Hair Care

The Curly Girl Method

If you have naturally curly or wavy hair, you’re probably more than familiar with the challenges of getting your curls to pop and look healthy.

It’s frustrating, indeed. Especially after flipping through fashion and beauty magazines, where the beautiful curls of celebrities such as Solange Knowles, Aisha Dee and Sarah Jessica Parker, seem to be literally bouncing off the pages with the kind of naturally sparkling vigor you’ve been trying to achieve with your own hair for years.

How do they do it?

What is the Curly Girl Method?

In the case of the aforementioned Solange Knowles and Sarah Jessica Parker, it all comes down to using the Curly Girl Method, which was first introduced by the founder of the famous Devachan Salons, Lorraine Massey.

Her 2011 book, Curly Girl Method: The Handbook – an updated edition is now available – changed the lives of many a curly-haired girl who had no idea how to make the very best out of their hair, through styling methods and a new understanding of the hair products they use.

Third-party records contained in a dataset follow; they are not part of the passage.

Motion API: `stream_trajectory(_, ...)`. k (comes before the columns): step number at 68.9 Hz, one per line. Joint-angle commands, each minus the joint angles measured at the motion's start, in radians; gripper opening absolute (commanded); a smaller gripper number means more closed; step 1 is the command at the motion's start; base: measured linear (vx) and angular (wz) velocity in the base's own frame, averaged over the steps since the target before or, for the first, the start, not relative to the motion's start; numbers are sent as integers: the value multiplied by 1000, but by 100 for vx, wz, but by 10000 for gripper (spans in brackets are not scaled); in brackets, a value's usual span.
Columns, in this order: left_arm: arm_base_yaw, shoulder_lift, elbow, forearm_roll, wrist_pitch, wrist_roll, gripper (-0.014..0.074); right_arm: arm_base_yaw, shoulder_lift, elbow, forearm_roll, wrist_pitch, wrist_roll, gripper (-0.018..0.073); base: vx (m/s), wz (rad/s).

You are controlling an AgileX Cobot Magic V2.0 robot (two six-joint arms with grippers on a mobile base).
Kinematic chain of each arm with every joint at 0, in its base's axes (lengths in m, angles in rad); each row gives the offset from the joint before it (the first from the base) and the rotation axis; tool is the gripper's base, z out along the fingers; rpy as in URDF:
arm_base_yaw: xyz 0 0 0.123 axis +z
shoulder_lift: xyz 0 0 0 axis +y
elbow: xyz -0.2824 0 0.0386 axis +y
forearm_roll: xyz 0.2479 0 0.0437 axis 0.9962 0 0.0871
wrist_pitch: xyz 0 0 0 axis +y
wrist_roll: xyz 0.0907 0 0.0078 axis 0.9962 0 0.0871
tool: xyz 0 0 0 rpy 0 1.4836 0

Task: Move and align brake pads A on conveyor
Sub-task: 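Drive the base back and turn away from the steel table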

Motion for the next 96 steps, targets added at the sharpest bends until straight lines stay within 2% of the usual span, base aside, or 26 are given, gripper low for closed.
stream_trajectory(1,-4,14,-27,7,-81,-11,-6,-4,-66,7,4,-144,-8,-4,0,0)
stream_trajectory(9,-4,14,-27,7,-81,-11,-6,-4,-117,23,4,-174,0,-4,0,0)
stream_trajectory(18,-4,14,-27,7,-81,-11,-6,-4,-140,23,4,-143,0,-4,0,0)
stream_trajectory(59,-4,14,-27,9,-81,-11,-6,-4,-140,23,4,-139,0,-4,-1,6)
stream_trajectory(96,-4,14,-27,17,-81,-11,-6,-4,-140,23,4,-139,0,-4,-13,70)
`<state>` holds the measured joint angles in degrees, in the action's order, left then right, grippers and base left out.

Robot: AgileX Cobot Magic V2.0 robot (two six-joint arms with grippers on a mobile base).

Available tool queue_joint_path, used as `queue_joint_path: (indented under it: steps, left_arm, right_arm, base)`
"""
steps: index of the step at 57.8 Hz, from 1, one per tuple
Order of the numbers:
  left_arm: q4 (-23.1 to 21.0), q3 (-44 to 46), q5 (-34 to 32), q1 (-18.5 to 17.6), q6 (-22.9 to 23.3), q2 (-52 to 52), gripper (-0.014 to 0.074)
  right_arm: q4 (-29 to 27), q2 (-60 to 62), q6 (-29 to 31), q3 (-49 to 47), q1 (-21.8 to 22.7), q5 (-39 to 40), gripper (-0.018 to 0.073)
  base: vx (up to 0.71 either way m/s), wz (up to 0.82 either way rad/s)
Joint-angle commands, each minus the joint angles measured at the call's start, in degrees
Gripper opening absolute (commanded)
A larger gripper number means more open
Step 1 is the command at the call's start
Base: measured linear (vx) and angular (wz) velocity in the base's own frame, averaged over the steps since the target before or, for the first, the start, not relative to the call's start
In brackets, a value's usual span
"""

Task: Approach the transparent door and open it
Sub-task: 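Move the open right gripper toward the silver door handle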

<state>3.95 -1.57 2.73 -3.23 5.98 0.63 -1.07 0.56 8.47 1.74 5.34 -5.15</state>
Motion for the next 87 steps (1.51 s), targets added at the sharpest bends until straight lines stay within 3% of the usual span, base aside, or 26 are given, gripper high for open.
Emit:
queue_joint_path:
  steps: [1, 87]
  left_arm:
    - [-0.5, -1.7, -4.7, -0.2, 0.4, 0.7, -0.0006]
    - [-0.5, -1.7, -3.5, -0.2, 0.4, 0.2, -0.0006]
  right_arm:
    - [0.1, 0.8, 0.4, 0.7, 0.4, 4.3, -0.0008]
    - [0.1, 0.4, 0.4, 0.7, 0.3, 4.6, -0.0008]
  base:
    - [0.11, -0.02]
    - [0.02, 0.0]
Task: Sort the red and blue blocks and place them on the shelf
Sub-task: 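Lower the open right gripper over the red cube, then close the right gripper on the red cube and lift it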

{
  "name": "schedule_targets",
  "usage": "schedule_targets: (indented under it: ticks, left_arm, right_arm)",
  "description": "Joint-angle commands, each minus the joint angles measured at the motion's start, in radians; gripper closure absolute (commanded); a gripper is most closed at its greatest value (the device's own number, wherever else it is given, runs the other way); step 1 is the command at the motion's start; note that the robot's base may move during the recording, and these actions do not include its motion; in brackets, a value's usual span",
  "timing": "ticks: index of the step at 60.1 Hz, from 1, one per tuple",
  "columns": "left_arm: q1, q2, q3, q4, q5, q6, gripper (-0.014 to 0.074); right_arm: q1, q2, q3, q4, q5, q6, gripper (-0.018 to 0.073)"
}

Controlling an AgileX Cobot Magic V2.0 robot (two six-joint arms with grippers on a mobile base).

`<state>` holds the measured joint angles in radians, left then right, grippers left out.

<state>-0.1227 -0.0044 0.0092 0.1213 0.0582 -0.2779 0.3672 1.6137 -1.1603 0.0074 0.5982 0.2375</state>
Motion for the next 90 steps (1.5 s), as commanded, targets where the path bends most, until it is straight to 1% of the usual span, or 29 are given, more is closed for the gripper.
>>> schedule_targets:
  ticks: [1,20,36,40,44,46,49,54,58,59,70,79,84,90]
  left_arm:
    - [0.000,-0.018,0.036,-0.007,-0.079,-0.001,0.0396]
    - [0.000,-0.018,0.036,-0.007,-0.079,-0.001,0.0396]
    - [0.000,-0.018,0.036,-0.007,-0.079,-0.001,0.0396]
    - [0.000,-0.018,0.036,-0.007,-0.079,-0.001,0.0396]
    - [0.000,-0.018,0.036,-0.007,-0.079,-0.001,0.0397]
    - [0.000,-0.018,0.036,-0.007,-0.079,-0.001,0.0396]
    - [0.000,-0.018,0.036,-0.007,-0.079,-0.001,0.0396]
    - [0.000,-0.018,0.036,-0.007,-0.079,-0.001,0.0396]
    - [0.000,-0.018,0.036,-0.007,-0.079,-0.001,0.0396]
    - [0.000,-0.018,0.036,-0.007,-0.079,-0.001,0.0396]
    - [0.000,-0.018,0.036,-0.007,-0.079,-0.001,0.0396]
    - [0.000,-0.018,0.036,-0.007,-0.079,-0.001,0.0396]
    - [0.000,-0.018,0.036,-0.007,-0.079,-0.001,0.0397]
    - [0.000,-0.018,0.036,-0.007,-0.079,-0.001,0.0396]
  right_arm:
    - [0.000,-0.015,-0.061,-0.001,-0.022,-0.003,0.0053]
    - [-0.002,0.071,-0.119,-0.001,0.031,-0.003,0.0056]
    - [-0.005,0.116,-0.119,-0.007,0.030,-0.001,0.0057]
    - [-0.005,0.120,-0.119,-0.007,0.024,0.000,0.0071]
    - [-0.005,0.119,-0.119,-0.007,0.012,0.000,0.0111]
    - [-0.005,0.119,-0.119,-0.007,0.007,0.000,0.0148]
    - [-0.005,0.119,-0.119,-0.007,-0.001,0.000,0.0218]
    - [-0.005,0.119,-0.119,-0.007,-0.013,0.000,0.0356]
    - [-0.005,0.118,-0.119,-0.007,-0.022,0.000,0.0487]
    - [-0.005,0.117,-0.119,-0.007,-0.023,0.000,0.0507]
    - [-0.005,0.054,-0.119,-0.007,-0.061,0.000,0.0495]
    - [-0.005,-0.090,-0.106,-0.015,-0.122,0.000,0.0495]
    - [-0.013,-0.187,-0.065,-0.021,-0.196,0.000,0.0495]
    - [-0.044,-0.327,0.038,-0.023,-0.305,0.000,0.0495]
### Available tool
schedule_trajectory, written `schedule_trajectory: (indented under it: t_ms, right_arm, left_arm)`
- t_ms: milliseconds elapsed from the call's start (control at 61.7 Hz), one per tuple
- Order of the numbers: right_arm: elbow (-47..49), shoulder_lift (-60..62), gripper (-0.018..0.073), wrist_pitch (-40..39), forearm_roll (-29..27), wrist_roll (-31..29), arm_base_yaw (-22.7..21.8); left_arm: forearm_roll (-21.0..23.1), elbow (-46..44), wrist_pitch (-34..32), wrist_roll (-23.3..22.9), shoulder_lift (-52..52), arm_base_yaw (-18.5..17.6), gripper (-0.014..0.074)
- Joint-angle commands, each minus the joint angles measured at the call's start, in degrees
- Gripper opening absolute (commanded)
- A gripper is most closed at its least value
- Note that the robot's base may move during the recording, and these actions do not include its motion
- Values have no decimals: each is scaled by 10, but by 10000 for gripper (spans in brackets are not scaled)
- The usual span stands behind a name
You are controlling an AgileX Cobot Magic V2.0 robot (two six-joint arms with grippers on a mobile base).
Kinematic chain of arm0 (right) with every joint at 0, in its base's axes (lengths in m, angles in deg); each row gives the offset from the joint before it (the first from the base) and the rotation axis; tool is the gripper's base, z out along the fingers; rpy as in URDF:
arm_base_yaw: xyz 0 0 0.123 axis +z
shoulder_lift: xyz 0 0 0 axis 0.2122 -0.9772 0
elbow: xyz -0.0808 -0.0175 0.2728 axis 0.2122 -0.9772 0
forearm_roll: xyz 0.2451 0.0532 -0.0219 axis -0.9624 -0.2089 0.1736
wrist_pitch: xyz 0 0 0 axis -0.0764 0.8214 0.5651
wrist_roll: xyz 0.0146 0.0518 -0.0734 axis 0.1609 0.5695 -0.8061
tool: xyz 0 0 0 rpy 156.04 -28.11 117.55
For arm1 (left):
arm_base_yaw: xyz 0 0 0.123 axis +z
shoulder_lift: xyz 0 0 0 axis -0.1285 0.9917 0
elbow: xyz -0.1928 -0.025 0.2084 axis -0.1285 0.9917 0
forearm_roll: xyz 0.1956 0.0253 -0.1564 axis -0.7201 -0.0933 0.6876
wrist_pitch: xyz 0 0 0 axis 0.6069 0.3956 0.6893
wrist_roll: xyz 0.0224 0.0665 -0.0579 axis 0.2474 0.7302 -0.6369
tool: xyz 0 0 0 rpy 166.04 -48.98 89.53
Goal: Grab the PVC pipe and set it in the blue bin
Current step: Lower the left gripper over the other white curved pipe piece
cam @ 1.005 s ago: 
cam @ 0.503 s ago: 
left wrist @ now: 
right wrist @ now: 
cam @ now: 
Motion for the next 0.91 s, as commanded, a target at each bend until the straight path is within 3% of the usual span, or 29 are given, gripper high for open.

You’d think that knowing how to treat your hair should come to you naturally, but depending on your hair type, this is not always the case.

It’s all about trial and error and, unfortunately, the most popular styling-methods today – straightening, flat-ironing, etc. – are extremely damaging to your hair.

This often means that, by the time people become aware of the Curly Girl Method, their hair is already so damaged, the transition from frizz to beauty can be rather awkward and demotivating – but it’s so, so worth it.

Similar to the no-poo method, the Curly Girl Method is all about keeping it as natural as possible. The philosophy is simple, albeit somewhat overwhelming, especially for those who have been relaxing, straightening and treating their hair with chemical products for years and years.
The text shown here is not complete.